• Brief
Give back exactly the lines of the data below, starting with the line that has "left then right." and going on through the line that has "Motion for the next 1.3".
--- Records for the task ---
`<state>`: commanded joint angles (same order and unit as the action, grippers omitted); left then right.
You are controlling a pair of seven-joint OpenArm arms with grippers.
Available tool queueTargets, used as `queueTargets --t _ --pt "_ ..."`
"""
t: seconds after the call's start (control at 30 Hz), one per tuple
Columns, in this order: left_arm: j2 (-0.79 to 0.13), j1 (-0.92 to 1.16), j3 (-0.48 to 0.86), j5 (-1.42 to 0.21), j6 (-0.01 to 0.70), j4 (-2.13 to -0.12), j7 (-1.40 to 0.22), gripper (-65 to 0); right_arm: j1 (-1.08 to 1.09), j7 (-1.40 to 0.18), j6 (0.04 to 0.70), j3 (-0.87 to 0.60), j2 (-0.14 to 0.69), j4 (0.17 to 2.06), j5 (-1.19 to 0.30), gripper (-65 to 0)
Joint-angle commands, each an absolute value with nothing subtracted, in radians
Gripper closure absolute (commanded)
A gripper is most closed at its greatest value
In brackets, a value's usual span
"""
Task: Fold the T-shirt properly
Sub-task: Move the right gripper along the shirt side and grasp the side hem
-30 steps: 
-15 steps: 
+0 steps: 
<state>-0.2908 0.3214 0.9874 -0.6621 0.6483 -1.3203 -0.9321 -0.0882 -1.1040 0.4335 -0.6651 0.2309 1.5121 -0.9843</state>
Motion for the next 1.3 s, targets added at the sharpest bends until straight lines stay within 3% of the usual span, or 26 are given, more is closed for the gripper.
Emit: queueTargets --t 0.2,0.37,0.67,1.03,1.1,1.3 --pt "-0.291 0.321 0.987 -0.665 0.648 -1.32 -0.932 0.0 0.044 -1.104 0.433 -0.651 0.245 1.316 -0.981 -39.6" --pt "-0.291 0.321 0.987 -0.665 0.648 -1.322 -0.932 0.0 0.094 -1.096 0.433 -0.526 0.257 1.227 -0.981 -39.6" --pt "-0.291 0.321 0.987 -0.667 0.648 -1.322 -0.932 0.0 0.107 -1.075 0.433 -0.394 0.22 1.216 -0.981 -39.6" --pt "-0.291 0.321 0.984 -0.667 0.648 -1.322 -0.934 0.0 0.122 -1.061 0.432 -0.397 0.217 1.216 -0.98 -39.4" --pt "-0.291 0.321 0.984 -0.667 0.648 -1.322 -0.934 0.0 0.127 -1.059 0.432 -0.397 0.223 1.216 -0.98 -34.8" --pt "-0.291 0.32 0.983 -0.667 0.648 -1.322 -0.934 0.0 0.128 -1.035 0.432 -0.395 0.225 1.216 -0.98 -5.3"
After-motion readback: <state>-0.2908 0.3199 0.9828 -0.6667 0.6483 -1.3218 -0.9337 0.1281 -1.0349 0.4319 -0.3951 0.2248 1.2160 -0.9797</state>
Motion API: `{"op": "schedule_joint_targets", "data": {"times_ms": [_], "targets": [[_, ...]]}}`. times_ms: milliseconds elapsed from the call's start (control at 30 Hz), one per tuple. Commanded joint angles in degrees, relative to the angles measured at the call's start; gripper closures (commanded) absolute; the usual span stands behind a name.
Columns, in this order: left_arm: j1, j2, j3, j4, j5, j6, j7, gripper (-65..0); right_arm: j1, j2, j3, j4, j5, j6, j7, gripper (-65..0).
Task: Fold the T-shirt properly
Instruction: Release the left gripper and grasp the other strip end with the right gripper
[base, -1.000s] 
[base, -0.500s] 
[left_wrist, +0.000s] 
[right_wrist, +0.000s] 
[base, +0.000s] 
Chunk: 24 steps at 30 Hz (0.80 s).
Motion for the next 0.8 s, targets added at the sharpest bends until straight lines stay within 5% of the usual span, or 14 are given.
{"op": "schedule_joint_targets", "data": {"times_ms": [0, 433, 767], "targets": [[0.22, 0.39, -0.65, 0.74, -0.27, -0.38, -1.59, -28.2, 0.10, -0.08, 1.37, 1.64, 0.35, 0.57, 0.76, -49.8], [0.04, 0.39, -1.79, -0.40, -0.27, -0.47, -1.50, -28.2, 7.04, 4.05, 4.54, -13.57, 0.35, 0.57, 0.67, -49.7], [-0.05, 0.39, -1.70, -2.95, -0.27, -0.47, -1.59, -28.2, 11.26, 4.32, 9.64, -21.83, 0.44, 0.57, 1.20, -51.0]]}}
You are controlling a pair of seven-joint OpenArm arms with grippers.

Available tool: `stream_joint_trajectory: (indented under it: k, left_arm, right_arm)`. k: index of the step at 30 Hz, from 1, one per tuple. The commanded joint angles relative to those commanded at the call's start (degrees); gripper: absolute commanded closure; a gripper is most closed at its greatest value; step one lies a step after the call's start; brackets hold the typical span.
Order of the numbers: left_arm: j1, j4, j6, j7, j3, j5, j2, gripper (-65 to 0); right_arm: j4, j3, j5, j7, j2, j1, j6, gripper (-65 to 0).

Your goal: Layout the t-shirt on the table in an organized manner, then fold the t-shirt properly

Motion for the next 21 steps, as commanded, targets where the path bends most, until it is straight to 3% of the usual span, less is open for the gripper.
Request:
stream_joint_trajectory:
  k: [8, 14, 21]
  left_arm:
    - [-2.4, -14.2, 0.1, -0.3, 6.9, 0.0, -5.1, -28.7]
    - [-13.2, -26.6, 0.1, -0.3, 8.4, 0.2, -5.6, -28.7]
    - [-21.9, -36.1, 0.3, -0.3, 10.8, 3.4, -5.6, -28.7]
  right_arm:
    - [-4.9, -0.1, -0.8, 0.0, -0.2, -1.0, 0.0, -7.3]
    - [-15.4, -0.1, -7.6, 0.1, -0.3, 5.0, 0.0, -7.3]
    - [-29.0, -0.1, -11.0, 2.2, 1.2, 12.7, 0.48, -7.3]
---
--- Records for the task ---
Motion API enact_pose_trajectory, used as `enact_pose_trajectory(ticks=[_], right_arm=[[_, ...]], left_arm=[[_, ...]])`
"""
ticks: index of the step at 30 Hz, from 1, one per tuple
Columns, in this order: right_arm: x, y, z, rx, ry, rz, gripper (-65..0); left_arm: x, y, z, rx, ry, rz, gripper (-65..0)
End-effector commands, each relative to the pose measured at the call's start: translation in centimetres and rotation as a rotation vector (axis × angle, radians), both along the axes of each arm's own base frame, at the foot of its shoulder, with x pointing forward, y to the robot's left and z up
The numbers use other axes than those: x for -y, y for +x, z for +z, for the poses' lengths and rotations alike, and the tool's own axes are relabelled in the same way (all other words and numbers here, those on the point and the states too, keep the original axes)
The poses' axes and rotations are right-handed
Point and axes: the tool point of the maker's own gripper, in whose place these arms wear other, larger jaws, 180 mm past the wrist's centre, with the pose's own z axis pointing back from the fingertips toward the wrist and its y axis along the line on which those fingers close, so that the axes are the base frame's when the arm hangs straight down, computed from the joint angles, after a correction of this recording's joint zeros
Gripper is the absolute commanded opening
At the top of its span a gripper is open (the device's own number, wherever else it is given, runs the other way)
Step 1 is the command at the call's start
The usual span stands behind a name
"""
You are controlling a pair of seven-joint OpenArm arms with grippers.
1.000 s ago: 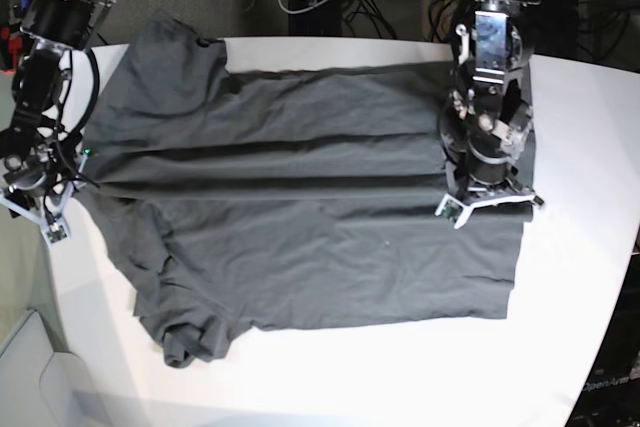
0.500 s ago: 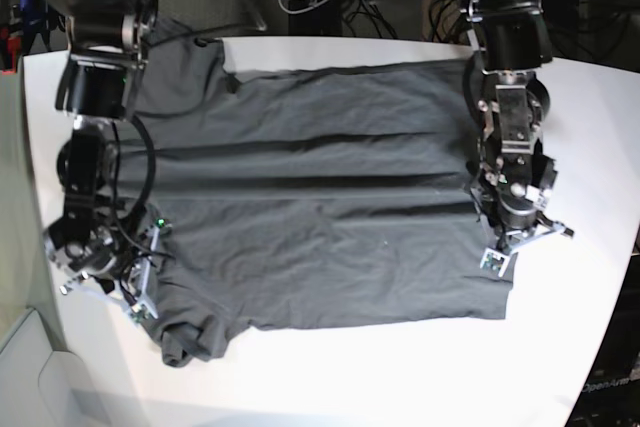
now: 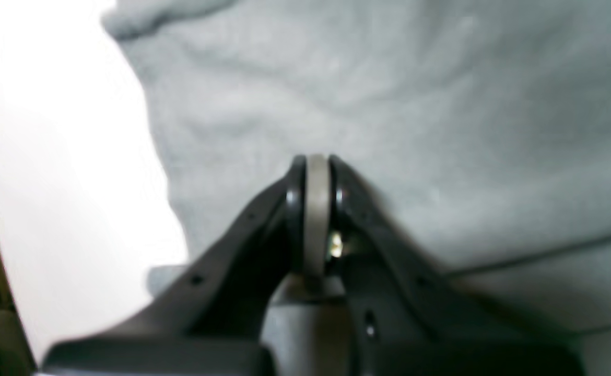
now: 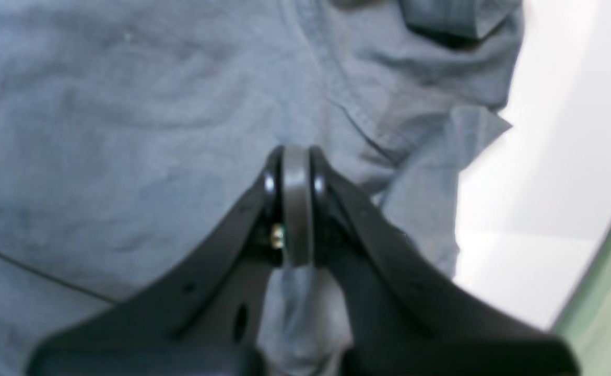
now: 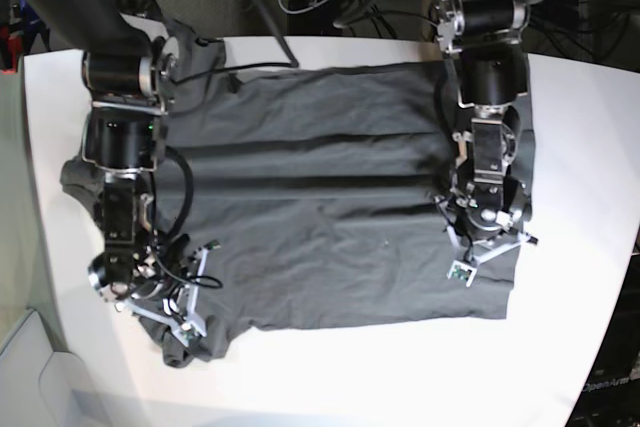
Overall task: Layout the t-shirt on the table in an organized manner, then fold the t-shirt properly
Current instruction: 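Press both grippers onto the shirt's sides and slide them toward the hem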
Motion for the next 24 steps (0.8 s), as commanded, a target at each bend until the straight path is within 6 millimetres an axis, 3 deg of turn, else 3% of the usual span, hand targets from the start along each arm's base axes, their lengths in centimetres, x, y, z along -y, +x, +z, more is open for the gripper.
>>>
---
• Output of the task
`<state>`: commanded joint angles (same order and unit as the action, grippers omitted); left then right.
You are controlling a pair of seven-joint OpenArm arms with grippers.
Available tool queueTargets, used as `queueTargets --t _ --pt "_ ..."`
"""
t: seconds after the call's start (control at 30 Hz), one per tuple
Columns, in this order: left_arm: j2 (-0.79 to 0.13), j1 (-0.92 to 1.16), j3 (-0.48 to 0.86), j5 (-1.42 to 0.21), j6 (-0.01 to 0.70), j4 (-2.13 to -0.12), j7 (-1.40 to 0.22), gripper (-65 to 0); right_arm: j1 (-1.08 to 1.09), j7 (-1.40 to 0.18), j6 (0.04 to 0.70), j3 (-0.87 to 0.60), j2 (-0.14 to 0.69), j4 (0.17 to 2.06), j5 (-1.19 to 0.30), gripper (-65 to 0)
Joint-angle commands, each an absolute value with nothing subtracted, in radians
Gripper closure absolute (commanded)
A gripper is most closed at its greatest value
In brackets, a value's usual span
"""
Task: Fold the T-shirt properly
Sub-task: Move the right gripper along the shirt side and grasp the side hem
-30 steps: 
-15 steps: 
+0 steps: 
<state>-0.2908 0.3214 0.9874 -0.6621 0.6483 -1.3203 -0.9321 -0.0882 -1.1040 0.4335 -0.6651 0.2309 1.5121 -0.9843</state>
Motion for the next 1.3 s, targets added at the sharpest bends until straight lines stay within 3% of the usual span, or 26 are given, more is closed for the gripper.

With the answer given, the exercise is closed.